I take it you’re not yet familiar with the concept of fairy stories then. That’s about as much sense you’re going to get out of the human story telling brain. At least IC is able to humble himself, unlike you, who is addicted to getting stoned on your own brain farts.
One interesting fact about our Occidental intellectual system is that we see our world through established scientific paradigms which thoroughly constrain perception. One assumes that both Brother Immanuel and Brother Wilbur share this internalized perspective, as do most of us.

Interestingly, Immanuel seeks to justify views of “reality” (i.e. fantastic Hebrew story-telling) that are thoroughly contrary to science-based understanding and he does so (this is a sort of reduced metaphor for his style of thinking) through dependency on the logic of ‘maths’. From the Divine Creator the universe was begun; therefore all that comprises the specific Hebrew-Christian religious narrative is real. Equestrian leaps abound …

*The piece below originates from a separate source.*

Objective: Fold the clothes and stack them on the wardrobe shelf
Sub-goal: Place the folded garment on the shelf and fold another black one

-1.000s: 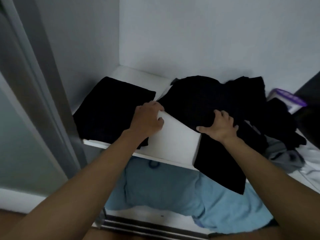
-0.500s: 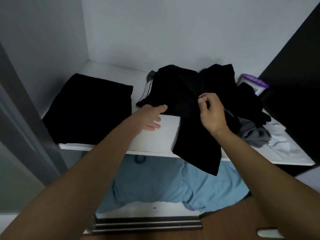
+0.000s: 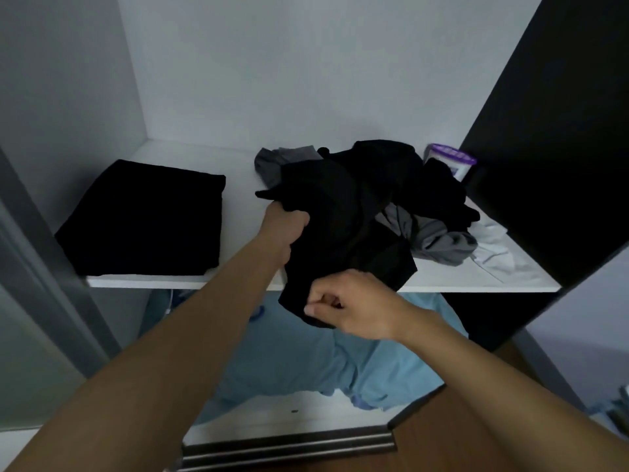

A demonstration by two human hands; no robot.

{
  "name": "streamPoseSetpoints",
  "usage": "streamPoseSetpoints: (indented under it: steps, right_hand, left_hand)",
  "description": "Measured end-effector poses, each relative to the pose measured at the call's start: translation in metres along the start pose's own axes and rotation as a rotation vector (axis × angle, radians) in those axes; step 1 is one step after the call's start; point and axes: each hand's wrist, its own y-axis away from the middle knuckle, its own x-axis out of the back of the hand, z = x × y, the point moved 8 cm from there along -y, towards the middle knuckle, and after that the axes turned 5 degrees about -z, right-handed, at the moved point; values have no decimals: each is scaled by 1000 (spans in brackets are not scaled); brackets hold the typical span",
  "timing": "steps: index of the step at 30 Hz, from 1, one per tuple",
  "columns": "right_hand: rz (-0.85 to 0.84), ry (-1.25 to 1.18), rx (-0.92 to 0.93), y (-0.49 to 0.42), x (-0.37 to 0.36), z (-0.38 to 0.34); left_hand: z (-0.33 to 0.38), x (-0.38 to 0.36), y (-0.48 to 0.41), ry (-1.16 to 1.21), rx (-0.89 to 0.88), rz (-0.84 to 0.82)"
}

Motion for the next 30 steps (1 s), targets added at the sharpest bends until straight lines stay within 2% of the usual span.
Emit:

In essence, Wilbur reduces philosophy to “story telling”. But no ‘story’ can hold up against the bedrock of a scientific description of reality. Or can it? So it all reduces to unreal stories based on preference and aesthetics.

In a sense Fairy is quite right even when the contrasting perspectives of Immanuel and Wilbur are compared. How different are they really?

There is no ‘magic’ in either of their worlds. There is no poetry either.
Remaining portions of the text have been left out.